Виктору стало нестерпимо больно, и он заплакал. Казалось, что вся жестокость мира собралась в липкой темноте и глядит с плотоядным вожделением, а ещё ему было больно от мысли, что сейчас кто-то омерзительный держит в своих грязных лапах краденый телефон с семейными фотографиями. Он почикилял на детскую площадку подальше от бомжа и на лавочке дождался утра.
Город жил привычной жизнью. На остановке Виктор чикилял от старушки к старушке. Просил только у пожилых. Впервые в жизни ему пришлось побираться. Он чувствовал какой у него жалкий вид. Кто с недоверием, кто с состраданием вглядывался в побитое лицо кареглазого мужчины с монгольскими скулами. В толпе прохожих Виктору то мерещился восточный разрез глаз, то в каждом подозрительном со своей точки зрения мужике он видел одного из тех, кто избивал его накануне.

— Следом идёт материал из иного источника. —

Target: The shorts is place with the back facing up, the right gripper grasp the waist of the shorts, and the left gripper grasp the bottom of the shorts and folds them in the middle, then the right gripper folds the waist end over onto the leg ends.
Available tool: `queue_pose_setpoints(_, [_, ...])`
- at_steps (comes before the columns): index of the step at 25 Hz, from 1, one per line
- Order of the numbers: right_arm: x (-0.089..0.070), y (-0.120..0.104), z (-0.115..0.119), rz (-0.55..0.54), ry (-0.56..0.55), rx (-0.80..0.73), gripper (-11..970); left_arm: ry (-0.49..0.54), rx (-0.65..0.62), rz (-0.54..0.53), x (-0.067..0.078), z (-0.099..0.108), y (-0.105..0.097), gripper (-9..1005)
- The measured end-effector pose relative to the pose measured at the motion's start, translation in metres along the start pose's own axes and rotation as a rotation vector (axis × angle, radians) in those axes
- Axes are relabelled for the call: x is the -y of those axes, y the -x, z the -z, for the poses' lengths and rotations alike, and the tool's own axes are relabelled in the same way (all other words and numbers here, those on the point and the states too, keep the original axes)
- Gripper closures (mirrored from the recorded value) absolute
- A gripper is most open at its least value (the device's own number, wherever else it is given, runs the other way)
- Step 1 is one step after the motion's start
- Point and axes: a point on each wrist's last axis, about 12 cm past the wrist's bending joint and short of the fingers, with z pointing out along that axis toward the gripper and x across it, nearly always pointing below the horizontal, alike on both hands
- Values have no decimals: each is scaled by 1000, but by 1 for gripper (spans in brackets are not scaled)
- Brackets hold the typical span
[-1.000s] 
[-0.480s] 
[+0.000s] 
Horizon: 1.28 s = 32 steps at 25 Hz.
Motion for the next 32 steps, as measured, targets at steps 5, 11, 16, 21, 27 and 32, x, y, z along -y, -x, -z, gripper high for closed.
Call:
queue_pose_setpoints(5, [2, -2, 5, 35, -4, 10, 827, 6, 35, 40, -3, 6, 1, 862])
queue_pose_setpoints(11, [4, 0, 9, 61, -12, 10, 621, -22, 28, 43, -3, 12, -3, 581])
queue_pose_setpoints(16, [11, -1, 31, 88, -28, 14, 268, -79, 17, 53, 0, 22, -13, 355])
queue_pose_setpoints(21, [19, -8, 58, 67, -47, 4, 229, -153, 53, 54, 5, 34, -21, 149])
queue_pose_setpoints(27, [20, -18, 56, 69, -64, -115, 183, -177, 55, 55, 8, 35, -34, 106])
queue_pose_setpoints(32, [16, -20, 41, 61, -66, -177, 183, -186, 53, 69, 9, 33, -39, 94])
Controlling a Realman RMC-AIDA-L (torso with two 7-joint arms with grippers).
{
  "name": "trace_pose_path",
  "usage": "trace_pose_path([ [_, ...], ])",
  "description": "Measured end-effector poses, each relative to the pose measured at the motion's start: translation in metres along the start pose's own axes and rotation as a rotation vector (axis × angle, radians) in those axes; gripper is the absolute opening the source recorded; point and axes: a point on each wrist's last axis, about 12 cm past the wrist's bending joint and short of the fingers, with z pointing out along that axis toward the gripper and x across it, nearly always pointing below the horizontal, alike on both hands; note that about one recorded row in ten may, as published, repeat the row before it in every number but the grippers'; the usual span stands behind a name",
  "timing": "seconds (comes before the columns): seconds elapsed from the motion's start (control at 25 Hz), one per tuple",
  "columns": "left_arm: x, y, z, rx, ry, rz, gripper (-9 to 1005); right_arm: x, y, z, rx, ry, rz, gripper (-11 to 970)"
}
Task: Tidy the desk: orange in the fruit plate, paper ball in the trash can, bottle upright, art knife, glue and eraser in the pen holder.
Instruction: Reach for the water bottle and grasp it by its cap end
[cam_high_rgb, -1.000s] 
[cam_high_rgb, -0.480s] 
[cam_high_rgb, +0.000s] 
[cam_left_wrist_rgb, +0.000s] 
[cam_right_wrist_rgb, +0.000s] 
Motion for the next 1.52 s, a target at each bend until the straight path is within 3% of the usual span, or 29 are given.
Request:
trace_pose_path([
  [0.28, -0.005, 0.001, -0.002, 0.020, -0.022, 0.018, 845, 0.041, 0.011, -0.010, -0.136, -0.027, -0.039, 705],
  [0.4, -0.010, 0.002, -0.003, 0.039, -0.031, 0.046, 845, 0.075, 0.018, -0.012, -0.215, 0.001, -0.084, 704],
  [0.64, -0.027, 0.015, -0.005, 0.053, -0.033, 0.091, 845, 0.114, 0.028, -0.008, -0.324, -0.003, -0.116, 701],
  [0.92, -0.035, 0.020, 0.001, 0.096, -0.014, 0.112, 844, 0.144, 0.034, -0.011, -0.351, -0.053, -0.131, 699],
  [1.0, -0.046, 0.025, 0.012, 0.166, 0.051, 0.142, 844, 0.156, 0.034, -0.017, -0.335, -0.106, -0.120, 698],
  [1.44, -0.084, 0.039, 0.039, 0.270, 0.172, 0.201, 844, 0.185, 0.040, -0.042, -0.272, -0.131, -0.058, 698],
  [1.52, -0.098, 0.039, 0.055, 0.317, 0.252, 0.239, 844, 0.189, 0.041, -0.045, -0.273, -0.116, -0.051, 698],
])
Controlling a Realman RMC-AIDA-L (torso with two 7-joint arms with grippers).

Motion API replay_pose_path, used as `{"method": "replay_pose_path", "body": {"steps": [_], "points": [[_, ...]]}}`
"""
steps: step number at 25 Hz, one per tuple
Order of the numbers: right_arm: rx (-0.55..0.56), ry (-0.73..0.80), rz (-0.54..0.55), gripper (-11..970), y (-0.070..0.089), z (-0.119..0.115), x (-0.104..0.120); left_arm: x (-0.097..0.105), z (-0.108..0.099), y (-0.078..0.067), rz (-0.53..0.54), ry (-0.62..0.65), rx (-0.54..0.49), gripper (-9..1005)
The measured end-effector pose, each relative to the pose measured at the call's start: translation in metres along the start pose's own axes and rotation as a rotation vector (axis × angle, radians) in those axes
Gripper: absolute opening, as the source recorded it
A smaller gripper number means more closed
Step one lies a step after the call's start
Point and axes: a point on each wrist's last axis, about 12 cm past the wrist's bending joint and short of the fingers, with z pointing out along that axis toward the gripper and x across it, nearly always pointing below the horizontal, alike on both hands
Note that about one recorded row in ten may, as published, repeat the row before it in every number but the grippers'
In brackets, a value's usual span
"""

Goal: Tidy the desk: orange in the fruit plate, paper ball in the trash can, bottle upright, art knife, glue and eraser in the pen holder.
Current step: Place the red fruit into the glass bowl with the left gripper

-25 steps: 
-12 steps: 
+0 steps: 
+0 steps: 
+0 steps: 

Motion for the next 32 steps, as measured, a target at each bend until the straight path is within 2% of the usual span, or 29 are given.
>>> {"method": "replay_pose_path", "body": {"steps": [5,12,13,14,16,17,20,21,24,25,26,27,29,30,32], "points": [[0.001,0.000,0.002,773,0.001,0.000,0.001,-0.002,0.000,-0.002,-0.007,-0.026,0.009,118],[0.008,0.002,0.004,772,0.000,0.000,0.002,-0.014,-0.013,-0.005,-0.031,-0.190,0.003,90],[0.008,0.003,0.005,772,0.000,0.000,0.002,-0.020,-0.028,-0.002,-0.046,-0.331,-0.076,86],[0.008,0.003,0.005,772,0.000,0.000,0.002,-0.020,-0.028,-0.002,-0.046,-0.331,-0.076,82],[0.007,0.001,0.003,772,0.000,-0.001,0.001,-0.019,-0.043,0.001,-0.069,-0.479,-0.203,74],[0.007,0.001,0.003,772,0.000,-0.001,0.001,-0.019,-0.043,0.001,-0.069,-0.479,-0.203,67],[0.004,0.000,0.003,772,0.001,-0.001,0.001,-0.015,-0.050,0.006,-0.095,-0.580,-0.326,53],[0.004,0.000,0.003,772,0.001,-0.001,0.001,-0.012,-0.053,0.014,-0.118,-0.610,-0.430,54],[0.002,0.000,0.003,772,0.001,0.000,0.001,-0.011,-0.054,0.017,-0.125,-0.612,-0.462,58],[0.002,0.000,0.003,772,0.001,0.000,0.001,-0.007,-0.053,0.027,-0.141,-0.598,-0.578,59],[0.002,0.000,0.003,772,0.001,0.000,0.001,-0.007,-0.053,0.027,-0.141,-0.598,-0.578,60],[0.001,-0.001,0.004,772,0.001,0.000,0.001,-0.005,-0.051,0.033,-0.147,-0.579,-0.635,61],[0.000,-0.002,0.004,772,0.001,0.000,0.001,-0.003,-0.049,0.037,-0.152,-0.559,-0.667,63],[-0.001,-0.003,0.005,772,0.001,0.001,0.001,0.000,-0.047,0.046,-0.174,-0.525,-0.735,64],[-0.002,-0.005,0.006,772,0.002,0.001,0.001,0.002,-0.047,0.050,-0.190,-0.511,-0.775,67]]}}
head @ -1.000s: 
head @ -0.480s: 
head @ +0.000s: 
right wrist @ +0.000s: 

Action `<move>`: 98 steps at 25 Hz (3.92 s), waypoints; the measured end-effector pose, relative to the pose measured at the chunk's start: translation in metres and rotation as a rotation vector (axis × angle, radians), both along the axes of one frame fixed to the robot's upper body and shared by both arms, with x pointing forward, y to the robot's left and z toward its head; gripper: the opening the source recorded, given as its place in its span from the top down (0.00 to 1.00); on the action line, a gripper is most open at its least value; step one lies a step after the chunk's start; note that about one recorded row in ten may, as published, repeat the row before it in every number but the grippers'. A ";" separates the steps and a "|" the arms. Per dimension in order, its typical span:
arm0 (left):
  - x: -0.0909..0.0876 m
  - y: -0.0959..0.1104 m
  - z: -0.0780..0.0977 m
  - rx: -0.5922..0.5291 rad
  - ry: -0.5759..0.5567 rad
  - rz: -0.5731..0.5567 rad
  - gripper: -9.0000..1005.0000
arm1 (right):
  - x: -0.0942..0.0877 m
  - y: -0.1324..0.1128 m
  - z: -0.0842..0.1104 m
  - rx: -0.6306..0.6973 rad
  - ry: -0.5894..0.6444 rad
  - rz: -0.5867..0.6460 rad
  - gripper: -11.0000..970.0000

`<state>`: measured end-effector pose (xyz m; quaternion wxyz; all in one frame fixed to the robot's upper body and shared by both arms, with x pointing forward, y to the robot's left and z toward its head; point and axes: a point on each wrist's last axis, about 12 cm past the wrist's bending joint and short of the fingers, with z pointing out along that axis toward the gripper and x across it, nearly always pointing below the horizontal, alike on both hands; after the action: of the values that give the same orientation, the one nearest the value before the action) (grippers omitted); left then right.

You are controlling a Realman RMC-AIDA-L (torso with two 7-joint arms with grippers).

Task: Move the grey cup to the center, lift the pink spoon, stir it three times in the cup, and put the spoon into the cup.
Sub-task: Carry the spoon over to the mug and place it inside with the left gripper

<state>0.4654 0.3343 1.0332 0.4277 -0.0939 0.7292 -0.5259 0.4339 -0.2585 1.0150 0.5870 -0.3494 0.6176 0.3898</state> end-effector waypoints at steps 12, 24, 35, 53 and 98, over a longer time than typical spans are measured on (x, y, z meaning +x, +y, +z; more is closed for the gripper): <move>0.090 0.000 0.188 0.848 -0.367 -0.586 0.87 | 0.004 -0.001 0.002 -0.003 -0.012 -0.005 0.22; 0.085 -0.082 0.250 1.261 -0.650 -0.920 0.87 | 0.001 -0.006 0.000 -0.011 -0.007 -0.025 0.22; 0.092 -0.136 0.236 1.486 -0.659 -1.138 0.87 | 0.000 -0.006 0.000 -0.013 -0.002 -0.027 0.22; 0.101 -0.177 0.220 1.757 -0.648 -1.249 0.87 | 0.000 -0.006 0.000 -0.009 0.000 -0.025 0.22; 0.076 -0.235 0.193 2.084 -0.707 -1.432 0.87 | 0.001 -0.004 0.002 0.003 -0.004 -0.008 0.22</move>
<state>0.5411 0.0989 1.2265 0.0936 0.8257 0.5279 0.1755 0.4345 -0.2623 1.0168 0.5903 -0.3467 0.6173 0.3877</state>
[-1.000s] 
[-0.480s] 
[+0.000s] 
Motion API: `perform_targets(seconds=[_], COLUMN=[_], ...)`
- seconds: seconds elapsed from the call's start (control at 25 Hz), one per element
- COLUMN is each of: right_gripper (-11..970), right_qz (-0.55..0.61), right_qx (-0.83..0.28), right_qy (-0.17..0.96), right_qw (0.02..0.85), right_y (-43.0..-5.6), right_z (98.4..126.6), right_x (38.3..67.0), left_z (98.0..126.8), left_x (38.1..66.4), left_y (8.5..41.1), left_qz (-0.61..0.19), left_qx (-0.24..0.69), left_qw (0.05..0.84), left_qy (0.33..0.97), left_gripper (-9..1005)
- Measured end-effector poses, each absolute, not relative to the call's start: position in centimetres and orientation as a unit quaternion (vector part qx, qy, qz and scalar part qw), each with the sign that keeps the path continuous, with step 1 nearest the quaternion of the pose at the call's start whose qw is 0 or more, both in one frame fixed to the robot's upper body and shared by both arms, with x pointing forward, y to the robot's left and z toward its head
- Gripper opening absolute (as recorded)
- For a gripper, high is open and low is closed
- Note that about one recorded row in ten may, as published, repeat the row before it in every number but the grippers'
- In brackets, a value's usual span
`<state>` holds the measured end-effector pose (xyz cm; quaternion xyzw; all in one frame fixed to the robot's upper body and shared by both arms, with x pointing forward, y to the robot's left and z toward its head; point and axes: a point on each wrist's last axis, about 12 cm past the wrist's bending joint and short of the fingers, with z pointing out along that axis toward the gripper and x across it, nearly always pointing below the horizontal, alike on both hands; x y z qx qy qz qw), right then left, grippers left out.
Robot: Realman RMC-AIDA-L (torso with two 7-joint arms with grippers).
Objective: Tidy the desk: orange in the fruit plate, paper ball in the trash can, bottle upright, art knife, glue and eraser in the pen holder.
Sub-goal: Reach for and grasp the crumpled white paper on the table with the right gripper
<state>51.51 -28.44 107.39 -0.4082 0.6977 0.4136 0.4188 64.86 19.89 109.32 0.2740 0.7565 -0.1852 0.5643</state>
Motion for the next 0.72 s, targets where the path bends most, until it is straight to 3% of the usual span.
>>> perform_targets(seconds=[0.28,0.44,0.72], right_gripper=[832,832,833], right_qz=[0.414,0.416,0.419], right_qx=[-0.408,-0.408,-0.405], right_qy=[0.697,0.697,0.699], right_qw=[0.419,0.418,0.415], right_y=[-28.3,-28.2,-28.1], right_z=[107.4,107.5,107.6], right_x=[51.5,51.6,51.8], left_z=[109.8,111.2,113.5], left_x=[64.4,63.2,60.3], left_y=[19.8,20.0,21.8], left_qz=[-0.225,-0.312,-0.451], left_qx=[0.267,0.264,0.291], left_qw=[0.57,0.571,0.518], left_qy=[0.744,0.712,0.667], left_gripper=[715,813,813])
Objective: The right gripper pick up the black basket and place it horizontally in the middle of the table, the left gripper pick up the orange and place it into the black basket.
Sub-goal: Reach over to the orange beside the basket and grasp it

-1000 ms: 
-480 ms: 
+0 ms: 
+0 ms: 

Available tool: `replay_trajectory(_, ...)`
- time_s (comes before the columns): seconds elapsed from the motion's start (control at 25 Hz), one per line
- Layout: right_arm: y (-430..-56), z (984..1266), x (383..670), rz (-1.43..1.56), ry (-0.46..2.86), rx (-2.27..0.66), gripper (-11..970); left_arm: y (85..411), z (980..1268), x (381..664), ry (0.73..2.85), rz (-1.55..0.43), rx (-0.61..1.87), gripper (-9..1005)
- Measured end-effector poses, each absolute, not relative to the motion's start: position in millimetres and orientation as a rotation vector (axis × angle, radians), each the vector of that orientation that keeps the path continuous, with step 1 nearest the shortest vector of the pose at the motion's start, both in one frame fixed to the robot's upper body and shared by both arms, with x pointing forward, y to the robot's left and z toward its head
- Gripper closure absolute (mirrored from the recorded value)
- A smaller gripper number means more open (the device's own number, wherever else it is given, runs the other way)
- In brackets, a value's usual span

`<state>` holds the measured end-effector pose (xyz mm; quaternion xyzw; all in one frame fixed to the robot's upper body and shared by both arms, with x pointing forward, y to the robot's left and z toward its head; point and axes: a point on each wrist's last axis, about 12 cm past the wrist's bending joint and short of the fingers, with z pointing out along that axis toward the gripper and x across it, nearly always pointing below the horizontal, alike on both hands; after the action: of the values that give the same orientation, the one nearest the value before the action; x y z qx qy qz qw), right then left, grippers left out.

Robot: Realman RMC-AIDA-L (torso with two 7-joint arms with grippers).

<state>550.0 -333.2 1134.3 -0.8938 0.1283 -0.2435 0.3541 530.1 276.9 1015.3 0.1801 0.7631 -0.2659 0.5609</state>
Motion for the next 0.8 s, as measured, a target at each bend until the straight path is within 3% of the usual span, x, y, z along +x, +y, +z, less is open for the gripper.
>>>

На автовокзале повезло – встретился управдом Николай Сергеич, приехавший в областную поликлинику. Старик заблаговременно покупал билет на обратный путь. Купил и Виктору на ближайший. Управдому Виктор нагородил, что приехал покупать новый телефон, а его ограбили. Старик внимательно слушал, жуя губами.
– Надо заявление в полицию написать! – воскликнул тучный Николай Сергеич. – Ладно, завтра решим. Завтра ко мне заходи обязательно! У меня племянник в полиции работает, этих негодяев надо найти и наказать.
– Да, да…
И хотя память навязчиво обращалась к произошедшему, разжигая пламя ненависти, Виктору не хотелось борьбы, он желал скорее вернуться домой, в своё убежище, где, как ему казалось, его не достанет бессознательная, грубая сила. На обратном пути, бесцельно глядя в окно на тянувшиеся поля и перелески, он вдруг подумал, почему бы не развернуться с той же энергичностью дома, а не выискивать Лиан у чёрта на куличках? Ведь есть же нормальные бабы! А может, счастье в одиночестве?
Вернувшись, Незлобин смыл с себя коросту «увлекательного» приключения в окрестностях «Версаля», сварил пельменей и провалился в сон, как в пропасть. Ему ничего не снилось.